RECORDS SHOWN:
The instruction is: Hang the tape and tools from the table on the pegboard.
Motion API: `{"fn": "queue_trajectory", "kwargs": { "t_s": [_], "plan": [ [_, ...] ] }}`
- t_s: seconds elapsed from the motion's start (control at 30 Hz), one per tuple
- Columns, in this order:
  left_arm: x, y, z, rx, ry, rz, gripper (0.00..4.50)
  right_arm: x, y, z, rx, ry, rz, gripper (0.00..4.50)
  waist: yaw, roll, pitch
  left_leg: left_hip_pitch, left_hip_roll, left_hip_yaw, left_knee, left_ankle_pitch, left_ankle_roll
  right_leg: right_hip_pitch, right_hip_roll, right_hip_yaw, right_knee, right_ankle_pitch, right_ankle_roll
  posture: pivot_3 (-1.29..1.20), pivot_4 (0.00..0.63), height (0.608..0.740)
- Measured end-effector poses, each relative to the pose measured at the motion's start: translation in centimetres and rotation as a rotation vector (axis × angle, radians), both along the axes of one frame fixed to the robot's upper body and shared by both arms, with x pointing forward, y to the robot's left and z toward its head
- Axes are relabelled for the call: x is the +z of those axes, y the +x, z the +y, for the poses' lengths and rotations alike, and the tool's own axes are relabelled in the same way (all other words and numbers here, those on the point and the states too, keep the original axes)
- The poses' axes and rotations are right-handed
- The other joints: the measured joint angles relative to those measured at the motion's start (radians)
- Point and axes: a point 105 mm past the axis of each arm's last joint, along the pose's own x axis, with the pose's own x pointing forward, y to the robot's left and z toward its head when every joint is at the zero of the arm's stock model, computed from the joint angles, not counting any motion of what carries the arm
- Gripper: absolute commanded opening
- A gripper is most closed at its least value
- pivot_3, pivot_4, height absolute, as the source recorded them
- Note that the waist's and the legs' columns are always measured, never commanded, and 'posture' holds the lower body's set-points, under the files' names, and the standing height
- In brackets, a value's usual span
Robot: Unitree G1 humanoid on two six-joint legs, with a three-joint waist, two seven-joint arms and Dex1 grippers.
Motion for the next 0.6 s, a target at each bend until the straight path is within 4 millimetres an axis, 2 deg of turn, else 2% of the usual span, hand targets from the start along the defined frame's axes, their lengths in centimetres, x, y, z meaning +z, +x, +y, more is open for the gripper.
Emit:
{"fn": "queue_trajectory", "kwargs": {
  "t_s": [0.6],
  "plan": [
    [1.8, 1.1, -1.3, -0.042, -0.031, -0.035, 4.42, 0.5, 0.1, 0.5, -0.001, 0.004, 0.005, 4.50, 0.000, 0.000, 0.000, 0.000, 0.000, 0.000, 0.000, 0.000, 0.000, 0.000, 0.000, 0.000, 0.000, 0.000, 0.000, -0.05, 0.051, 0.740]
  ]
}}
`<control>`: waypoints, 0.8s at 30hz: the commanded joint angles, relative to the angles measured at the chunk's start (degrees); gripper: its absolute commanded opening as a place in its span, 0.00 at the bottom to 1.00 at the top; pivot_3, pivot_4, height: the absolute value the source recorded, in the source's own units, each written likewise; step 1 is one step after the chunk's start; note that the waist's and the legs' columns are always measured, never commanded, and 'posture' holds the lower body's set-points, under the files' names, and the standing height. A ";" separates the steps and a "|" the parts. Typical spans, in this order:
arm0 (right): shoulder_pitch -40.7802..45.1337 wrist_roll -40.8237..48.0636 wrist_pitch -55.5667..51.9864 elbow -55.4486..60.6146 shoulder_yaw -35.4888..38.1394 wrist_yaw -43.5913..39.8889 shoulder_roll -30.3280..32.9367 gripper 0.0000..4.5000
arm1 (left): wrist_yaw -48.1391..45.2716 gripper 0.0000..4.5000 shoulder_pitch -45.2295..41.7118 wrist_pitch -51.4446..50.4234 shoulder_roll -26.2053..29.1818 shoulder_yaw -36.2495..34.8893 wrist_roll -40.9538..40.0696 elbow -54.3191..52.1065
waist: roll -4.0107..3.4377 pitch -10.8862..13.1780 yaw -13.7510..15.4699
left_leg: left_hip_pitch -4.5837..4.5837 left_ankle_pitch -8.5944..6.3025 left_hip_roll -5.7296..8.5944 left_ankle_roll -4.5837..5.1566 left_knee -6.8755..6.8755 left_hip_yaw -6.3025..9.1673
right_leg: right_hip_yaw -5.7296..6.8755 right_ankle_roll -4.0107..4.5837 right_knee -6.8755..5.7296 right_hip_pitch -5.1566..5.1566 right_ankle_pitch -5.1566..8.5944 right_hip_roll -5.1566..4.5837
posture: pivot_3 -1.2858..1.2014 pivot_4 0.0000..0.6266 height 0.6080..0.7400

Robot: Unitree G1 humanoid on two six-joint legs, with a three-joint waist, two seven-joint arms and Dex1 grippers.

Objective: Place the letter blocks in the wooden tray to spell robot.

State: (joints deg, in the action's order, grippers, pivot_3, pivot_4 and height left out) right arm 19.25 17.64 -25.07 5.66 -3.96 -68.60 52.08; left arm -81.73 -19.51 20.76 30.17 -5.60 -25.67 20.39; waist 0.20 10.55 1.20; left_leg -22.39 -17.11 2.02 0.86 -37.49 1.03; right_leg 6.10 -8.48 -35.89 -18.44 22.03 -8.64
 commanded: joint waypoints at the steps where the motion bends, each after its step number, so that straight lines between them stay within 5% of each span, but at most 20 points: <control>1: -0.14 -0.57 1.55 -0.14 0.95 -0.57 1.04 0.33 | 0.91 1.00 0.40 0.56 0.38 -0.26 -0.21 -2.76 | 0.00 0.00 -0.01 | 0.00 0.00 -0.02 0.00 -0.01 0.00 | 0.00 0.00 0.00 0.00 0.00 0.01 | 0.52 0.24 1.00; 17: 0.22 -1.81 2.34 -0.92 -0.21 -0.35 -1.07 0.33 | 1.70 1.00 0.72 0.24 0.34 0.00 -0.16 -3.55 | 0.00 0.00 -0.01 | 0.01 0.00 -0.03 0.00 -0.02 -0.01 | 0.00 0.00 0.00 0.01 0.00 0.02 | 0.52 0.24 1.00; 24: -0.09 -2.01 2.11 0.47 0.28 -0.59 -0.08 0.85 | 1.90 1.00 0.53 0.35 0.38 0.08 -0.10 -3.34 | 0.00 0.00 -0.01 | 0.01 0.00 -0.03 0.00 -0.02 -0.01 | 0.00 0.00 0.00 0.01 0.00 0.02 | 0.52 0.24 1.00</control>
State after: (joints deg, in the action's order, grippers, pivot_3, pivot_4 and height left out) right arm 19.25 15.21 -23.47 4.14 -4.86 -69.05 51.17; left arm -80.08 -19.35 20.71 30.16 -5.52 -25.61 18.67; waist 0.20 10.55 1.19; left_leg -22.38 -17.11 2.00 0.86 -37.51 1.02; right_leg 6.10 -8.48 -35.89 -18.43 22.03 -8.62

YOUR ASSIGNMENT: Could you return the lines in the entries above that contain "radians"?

SOLUTION:
- Measured end-effector poses, each relative to the pose measured at the motion's start: translation in centimetres and rotation as a rotation vector (axis × angle, radians), both along the axes of one frame fixed to the robot's upper body and shared by both arms, with x pointing forward, y to the robot's left and z toward its head
- The other joints: the measured joint angles relative to those measured at the motion's start (radians)

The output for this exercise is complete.